Both interventions were associated with a lower change in blood pressure at 12-months compared to usual care. There were no significant differences between the self-monitoring arm and the telemonitoring arms. Patients in the telemonitoring group had more increases in the defined daily doses (DDD, 2.69 [standard deviation 1.82]) than self-monitoring (2.42 [1.75]) or usual care (2.27 [1.65]). There was no difference in self-reported adherence, quality-of-life or primary care visits among the three groups.
TASMINH4 shows the opportunities and challenges of remote management of hypertension. Reducing barriers to collect blood pressure measurements within patients’ homes can lead to more aggressive medication titrations, but those titrations do not necessarily lead to higher rates of self-reported adherence or fewer primary care visits. I believe the clinicians (physicians, nurses or pharmacists) tasked with adjusting antihypertensive medications will need to have a relationship with both patients and the patients’ primary care providers to increase trust among all three groups. In addition to trusting the prescribing group, the patient will also need to understand the value to controlling blood pressure based on what their own preferences.
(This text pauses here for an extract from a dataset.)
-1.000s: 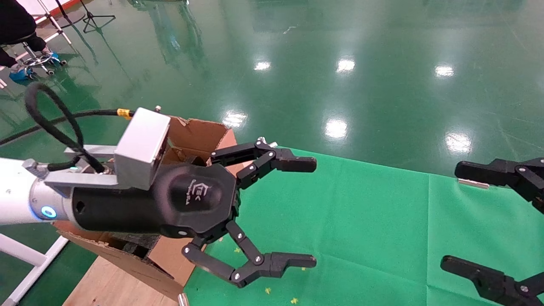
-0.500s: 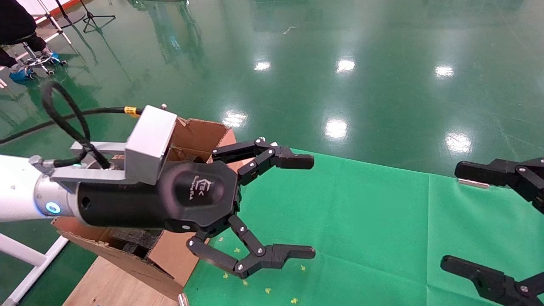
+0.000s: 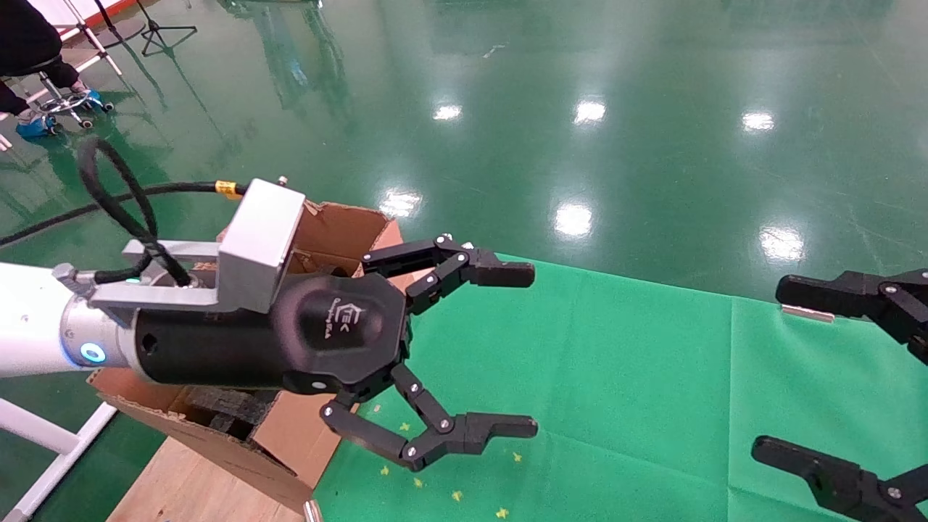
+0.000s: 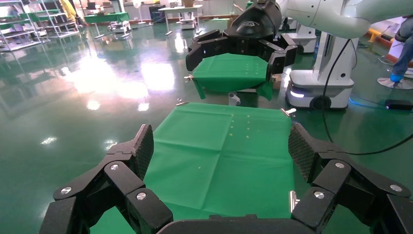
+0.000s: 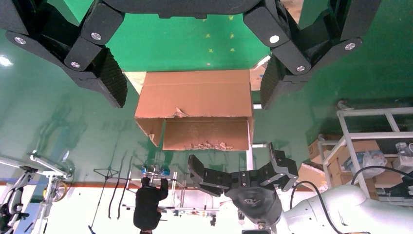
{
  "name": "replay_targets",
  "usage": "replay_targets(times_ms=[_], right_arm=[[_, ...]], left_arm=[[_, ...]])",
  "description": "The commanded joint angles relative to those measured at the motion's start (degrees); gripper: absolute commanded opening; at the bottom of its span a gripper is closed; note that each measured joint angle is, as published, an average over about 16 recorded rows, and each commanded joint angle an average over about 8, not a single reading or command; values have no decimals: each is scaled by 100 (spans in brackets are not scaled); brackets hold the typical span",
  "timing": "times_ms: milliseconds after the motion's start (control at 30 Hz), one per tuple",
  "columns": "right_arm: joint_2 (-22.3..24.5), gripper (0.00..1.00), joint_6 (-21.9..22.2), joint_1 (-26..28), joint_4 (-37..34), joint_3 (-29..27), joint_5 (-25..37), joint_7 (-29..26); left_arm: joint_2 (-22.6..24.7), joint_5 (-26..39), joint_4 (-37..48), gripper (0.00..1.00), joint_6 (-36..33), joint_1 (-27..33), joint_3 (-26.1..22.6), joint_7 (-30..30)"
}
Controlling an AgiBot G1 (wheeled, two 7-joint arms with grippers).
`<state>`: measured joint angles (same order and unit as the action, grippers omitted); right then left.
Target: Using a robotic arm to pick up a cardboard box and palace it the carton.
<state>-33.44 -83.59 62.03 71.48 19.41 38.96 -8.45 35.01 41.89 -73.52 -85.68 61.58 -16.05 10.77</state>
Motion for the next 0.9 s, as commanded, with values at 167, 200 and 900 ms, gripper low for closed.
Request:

Where Health IT Might Make a Difference
Based on the presented literature, I think health IT could help address blood pressure in the following ways:
- Promoting behaviors for primary prevention
- Encouraging behaviors to reduce the risk of developing complications
- Tracking self-measured blood pressure
- Calculate cardiovascular disease risk with information about modifying that risk (information and peer behaviors)
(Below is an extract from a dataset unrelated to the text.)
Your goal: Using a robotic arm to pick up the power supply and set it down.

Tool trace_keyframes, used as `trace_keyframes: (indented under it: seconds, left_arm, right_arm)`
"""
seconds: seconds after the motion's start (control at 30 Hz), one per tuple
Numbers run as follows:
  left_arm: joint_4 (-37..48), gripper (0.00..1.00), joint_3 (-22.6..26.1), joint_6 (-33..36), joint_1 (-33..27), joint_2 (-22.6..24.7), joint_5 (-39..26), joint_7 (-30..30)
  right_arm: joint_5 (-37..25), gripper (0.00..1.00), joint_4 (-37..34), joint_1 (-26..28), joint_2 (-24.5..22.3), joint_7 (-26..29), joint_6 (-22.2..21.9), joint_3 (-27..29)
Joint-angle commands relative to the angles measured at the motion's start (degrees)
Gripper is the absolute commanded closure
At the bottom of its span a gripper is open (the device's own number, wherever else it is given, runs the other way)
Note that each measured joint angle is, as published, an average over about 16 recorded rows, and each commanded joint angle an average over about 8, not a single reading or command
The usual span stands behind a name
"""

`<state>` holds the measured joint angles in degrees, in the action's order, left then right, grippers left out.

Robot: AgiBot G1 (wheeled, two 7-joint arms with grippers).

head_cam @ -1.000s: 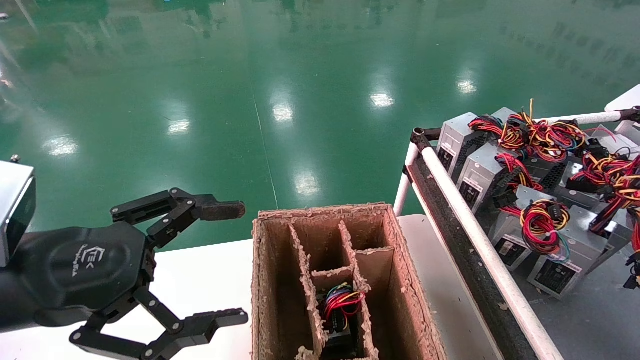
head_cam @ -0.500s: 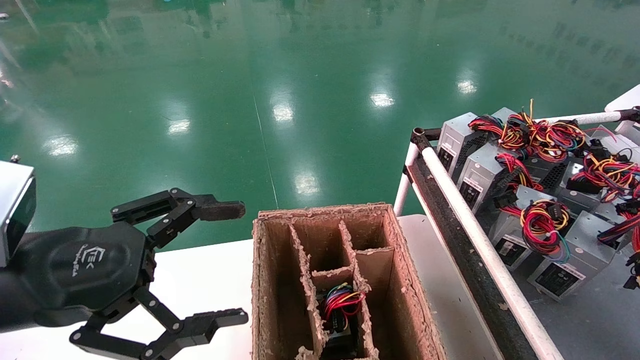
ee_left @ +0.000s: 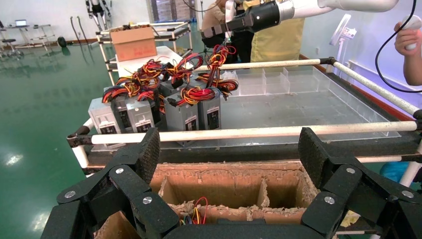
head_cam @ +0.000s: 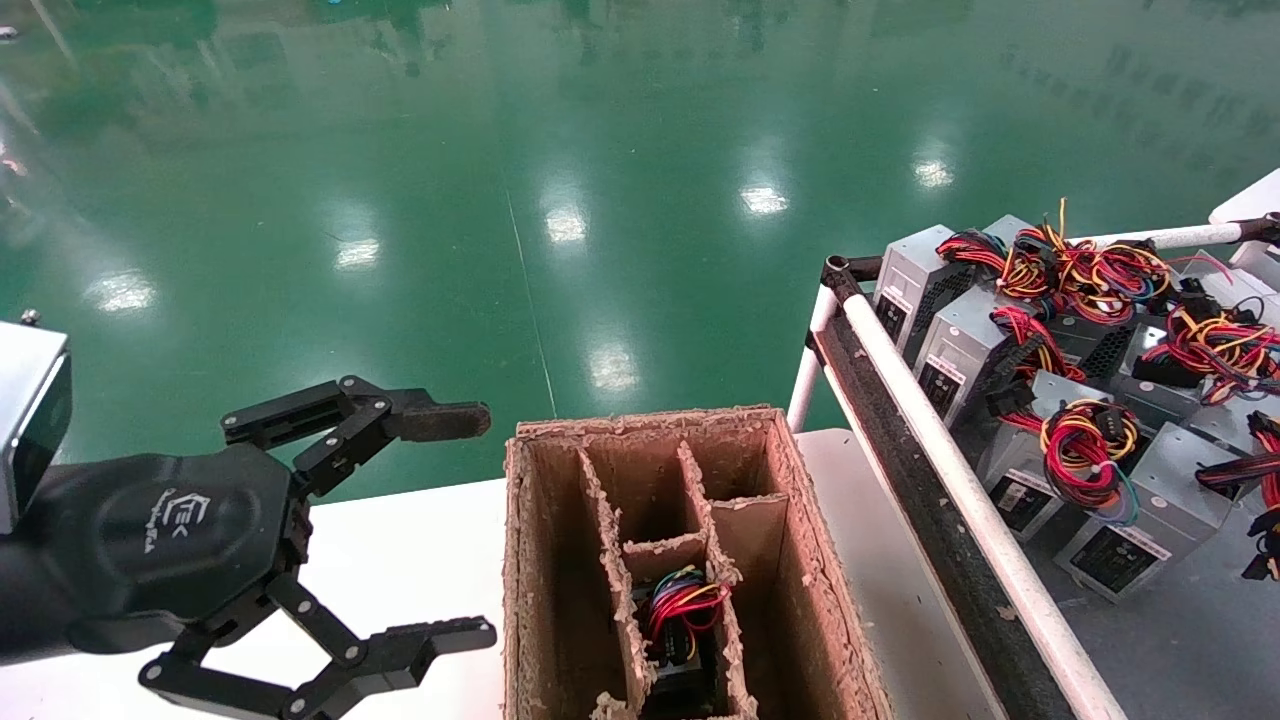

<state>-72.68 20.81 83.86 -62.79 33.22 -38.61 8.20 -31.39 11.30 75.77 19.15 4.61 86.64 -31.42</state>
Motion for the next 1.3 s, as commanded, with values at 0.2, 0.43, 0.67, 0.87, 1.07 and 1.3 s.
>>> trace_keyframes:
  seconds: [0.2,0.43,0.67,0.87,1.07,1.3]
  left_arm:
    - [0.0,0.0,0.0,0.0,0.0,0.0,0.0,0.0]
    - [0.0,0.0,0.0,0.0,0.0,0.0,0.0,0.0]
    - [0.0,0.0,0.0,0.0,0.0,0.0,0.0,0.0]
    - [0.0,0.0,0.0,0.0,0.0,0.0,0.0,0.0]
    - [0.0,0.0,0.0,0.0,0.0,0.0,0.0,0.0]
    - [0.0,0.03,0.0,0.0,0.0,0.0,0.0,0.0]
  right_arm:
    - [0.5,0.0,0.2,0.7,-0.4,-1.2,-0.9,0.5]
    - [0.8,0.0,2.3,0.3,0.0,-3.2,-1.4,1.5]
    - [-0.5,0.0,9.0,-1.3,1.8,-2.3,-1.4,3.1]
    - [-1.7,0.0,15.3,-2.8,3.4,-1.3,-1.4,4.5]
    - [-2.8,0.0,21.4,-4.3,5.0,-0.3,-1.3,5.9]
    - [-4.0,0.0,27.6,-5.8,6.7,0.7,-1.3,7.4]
- Promote medication adherence (prescribing once-a-day medications with little or no copayments, automated reminders, and reinforcing the value of a medication with minimal short-term benefit)
- Enable communication with a care team to support medication intensification or referrals (potentially replacing face-to-face encounters with virtual ones)
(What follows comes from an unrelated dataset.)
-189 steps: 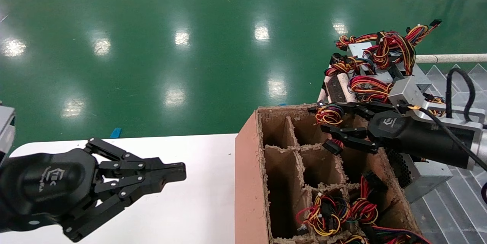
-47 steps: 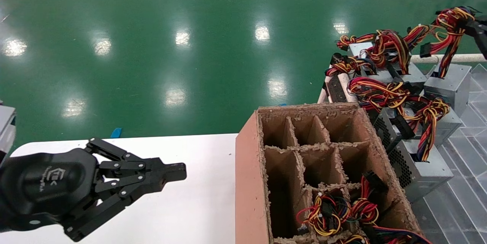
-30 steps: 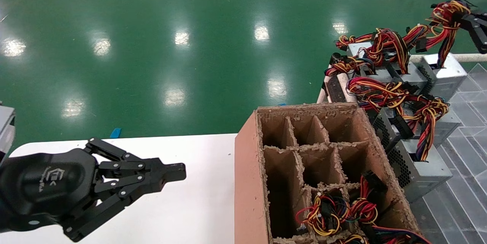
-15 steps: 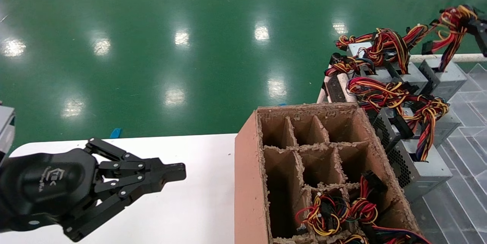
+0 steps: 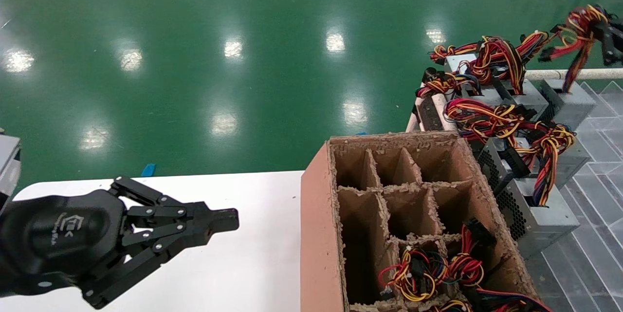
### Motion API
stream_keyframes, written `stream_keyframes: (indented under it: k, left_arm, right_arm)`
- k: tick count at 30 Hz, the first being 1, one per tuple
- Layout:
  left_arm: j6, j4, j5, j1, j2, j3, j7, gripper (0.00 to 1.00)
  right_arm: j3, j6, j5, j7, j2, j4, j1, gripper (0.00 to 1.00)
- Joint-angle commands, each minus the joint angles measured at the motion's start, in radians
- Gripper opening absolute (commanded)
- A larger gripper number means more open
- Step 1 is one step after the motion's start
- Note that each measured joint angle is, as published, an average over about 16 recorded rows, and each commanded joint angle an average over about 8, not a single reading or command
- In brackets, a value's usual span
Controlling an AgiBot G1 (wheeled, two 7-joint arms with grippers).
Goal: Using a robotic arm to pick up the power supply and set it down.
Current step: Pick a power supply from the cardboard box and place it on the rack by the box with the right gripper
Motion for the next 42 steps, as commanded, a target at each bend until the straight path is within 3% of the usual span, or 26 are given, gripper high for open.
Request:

Health IT with different displays for primary (prevent disease or injury), secondary (reduce impact of disease or injury that has already occurred) and tertiary (soften the impact of ongoing illness or injury) prevention could help patients, providers and payers recognize a benefit for managing health using much more personalized tools than what have been studied so far. I do not think we need more tools to diagnose heart disease earlier. We need tools to help patients make healthier choices and sustain those choices long-term. Health IT that can meet patients and providers where they are (limited health literacy or access to the Internet, limited electronic medical record functionality) is more likely to be adopted by groups that are most likely to benefit from the technology. We could consider peer behaviors and patient perceptions of their own identity to help shift behaviors to support more heart-healthy lifestyles, including greater medication adherence.
Although controlling blood pressure is important, using health IT to manage a patient’s overall cardiovascular risk profile is more likely to be meaningful to patients. Health IT could allow providers and payers to re-imagine how cardiovascular risk is managed with more assessments within a patient’s home and fewer office visits. The technology could support behaviors ranging from maintaining a healthy weight to performing cardiac rehabilitation after a heart attack. These interventions may require novel payment and care delivery support processes to be sustainable long-term.